## What to do
Look below for the line that has "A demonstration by". Set down the lines from there through the line that has "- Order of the", exactly as written.

## Data

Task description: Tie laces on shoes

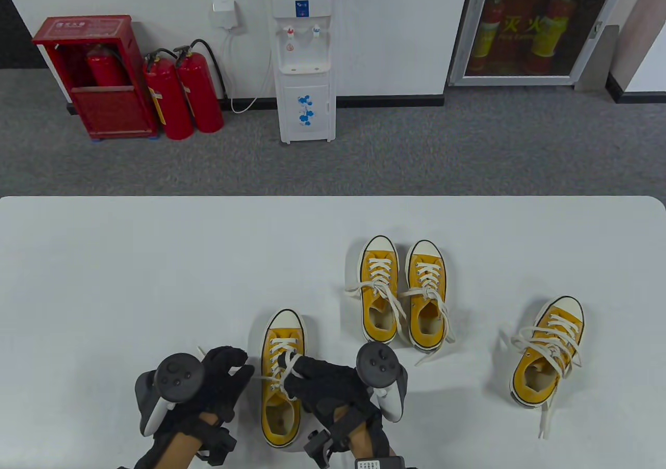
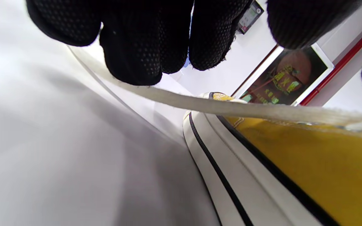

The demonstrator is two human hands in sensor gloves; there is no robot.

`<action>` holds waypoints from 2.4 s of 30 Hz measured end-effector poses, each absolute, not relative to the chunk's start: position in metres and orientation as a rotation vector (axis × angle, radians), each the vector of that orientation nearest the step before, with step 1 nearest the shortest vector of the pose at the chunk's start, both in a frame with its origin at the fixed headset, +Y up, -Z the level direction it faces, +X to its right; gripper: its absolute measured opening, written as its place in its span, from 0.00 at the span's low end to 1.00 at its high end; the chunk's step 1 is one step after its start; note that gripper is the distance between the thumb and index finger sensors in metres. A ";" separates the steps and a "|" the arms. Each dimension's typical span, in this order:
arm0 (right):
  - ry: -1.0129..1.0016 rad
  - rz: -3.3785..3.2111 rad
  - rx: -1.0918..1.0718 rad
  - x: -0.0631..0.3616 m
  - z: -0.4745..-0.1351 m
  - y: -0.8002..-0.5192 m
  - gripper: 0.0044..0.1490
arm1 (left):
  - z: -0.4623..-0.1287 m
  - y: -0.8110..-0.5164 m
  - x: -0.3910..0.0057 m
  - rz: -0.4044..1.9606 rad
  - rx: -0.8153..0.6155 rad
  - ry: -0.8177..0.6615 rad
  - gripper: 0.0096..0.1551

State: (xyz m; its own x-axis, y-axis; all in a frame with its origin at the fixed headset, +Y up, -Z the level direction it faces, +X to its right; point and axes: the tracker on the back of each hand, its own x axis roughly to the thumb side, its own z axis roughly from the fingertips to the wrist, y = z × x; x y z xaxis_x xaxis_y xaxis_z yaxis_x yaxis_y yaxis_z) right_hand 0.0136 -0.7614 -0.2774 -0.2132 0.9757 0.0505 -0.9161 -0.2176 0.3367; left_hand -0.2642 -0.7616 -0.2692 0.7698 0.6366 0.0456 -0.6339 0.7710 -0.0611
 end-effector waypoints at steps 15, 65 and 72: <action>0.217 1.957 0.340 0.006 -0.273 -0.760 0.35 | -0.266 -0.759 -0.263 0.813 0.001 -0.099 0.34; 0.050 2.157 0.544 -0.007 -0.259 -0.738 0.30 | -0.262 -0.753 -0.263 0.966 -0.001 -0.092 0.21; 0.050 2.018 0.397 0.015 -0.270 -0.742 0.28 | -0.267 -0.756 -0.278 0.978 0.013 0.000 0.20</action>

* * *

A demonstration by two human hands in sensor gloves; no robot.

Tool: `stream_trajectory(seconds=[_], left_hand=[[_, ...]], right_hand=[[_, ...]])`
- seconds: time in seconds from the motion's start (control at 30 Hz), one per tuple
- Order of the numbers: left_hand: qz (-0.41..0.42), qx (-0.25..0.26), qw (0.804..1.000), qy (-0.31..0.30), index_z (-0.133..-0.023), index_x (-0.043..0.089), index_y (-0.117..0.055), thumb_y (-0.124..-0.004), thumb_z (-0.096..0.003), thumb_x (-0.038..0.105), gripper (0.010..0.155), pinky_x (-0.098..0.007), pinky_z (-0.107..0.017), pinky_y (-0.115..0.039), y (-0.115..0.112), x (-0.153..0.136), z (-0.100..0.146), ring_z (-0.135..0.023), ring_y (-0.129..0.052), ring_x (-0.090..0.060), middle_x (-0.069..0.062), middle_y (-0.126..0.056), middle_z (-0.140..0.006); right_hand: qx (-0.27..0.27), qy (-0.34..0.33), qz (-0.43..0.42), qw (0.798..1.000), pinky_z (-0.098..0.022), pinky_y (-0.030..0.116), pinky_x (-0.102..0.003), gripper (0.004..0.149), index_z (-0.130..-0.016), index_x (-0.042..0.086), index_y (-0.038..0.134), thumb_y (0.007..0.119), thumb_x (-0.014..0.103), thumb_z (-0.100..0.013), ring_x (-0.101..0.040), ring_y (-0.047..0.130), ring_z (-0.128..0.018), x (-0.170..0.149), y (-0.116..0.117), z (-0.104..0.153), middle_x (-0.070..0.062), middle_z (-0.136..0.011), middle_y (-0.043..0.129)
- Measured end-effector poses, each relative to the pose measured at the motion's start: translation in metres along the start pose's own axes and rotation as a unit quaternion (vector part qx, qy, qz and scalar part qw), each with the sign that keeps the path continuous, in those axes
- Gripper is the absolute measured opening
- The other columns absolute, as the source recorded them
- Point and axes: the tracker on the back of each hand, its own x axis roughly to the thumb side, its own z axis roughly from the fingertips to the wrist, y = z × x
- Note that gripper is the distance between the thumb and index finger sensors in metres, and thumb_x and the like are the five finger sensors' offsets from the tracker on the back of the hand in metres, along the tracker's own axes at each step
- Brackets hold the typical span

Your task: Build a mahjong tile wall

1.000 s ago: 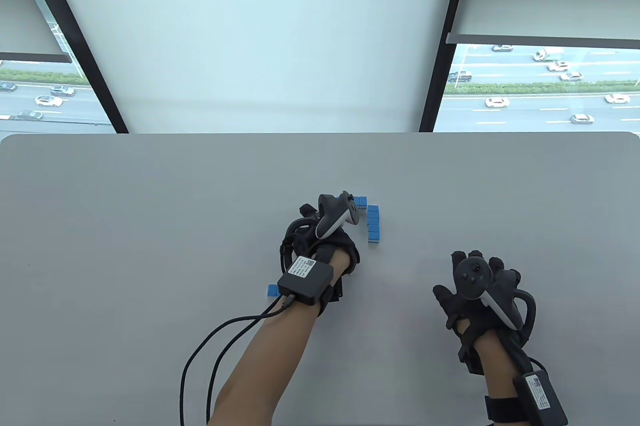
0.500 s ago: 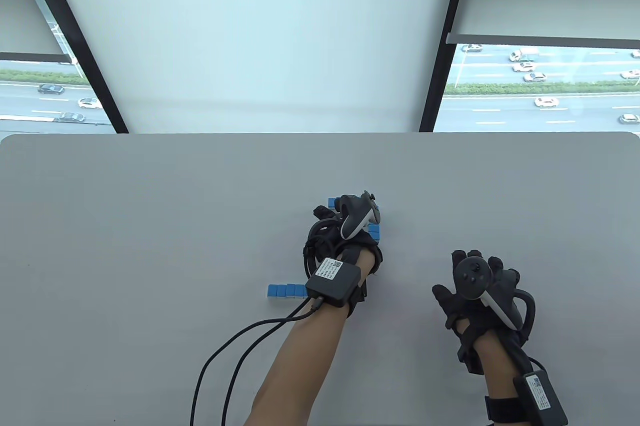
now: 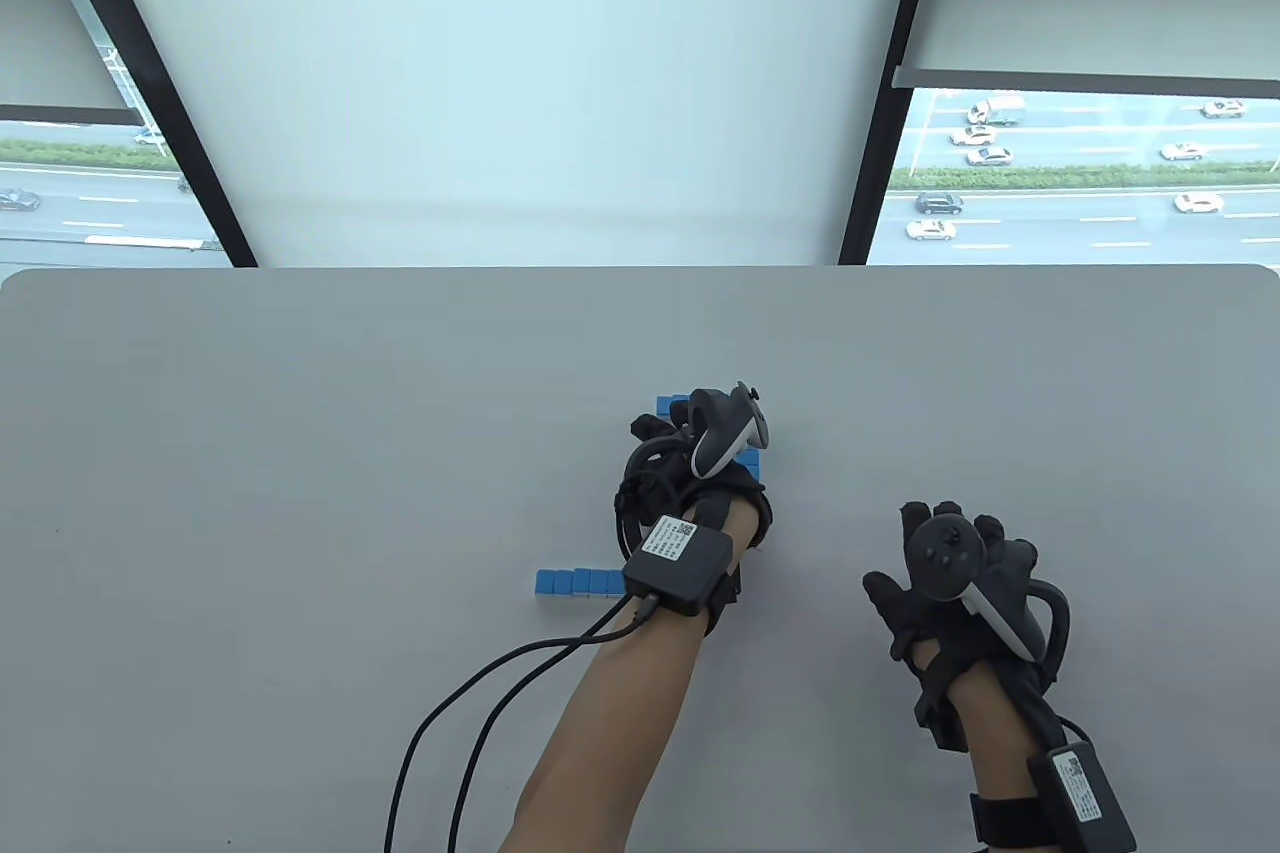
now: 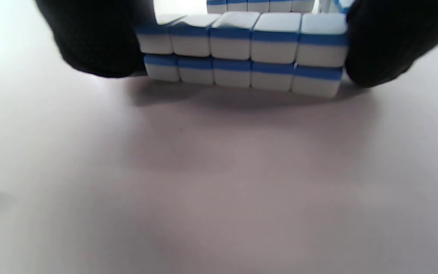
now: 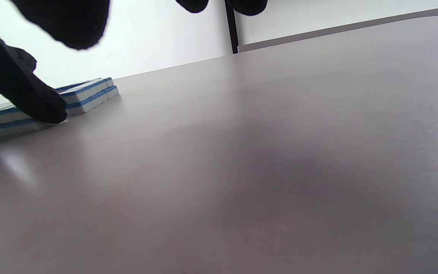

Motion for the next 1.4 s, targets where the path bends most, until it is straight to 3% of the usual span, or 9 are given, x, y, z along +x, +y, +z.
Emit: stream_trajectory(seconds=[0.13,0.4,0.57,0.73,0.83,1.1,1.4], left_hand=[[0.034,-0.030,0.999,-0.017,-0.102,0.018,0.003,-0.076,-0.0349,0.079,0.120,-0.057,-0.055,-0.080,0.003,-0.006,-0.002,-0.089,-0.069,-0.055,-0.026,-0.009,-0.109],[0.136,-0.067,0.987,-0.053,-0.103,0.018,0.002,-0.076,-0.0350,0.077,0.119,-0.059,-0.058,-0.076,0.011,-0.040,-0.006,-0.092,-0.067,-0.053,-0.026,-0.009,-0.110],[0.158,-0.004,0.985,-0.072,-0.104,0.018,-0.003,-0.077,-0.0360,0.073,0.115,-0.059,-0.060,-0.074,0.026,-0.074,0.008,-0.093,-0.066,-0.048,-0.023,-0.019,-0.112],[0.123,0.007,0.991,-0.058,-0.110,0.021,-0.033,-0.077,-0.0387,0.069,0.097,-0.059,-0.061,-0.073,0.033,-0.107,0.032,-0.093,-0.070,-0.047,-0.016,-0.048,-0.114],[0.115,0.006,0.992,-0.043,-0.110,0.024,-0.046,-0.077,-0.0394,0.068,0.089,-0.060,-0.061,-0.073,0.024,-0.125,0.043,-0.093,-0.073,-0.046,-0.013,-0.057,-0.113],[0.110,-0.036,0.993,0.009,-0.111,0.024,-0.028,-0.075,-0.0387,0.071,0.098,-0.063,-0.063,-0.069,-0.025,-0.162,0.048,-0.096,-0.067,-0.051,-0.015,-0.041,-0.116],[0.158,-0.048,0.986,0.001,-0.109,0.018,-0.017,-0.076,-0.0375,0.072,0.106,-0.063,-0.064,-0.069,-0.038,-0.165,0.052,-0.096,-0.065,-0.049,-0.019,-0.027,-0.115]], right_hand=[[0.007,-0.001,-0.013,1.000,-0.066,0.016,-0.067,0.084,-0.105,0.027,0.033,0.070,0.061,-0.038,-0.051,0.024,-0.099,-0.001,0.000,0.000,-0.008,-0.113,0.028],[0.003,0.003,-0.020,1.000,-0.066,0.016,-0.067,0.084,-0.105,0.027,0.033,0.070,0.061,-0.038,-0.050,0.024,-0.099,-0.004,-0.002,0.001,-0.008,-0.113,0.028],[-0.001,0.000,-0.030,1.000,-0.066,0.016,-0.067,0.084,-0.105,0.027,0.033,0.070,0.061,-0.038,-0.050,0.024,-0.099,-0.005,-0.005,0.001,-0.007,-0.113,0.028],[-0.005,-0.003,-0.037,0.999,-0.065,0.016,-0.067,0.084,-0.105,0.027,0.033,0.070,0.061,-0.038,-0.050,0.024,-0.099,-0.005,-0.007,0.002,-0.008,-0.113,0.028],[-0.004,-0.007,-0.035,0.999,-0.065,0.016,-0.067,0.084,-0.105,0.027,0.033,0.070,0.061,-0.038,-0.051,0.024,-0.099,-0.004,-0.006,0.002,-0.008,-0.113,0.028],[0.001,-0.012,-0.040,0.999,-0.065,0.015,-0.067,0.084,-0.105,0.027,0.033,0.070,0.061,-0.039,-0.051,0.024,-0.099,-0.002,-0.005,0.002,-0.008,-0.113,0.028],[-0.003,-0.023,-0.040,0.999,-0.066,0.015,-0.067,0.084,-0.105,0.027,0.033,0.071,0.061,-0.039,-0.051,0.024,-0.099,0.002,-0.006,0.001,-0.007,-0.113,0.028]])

## Written answer
A demonstration by two human hands in sensor gloves; no robot.

Tool: `stream_trajectory(seconds=[_], left_hand=[[_, ...]], right_hand=[[_, ...]])`
- seconds: time in seconds from the motion's start (control at 30 Hz), one per tuple
- Order of the numbers: left_hand: qz (-0.41..0.42), qx (-0.25..0.26), qw (0.804..1.000), qy (-0.31..0.30), index_z (-0.133..-0.023), index_x (-0.043..0.089), index_y (-0.117..0.055), thumb_y (-0.124..-0.004), thumb_z (-0.096..0.003), thumb_x (-0.038..0.105), gripper (0.010..0.155), pinky_x (-0.098..0.007), pinky_z (-0.107..0.017), pinky_y (-0.115..0.039), y (-0.115..0.112), x (-0.153..0.136), z (-0.100..0.146), ring_z (-0.135..0.023), ring_y (-0.129..0.052), ring_x (-0.090..0.060), middle_x (-0.069..0.062), middle_y (-0.126..0.056), middle_z (-0.140..0.006); right_hand: qx (-0.27..0.27), qy (-0.34..0.33), qz (-0.43..0.42), qw (0.798..1.000), pinky_z (-0.098..0.022), pinky_y (-0.030..0.116), pinky_x (-0.102..0.003), gripper (0.004..0.149), index_z (-0.130..-0.016), index_x (-0.042..0.086), index_y (-0.038..0.134), thumb_y (0.007..0.119), thumb_x (-0.014..0.103), thumb_z (-0.100..0.013), ring_x (-0.101..0.040), ring_y (-0.047..0.130), ring_z (-0.128..0.018), x (-0.170..0.149), y (-0.116..0.117), z (-0.104..0.153), middle_x (-0.070..0.062), middle_z (-0.136..0.011), middle_y (-0.043..0.129)

This exercise has been completed.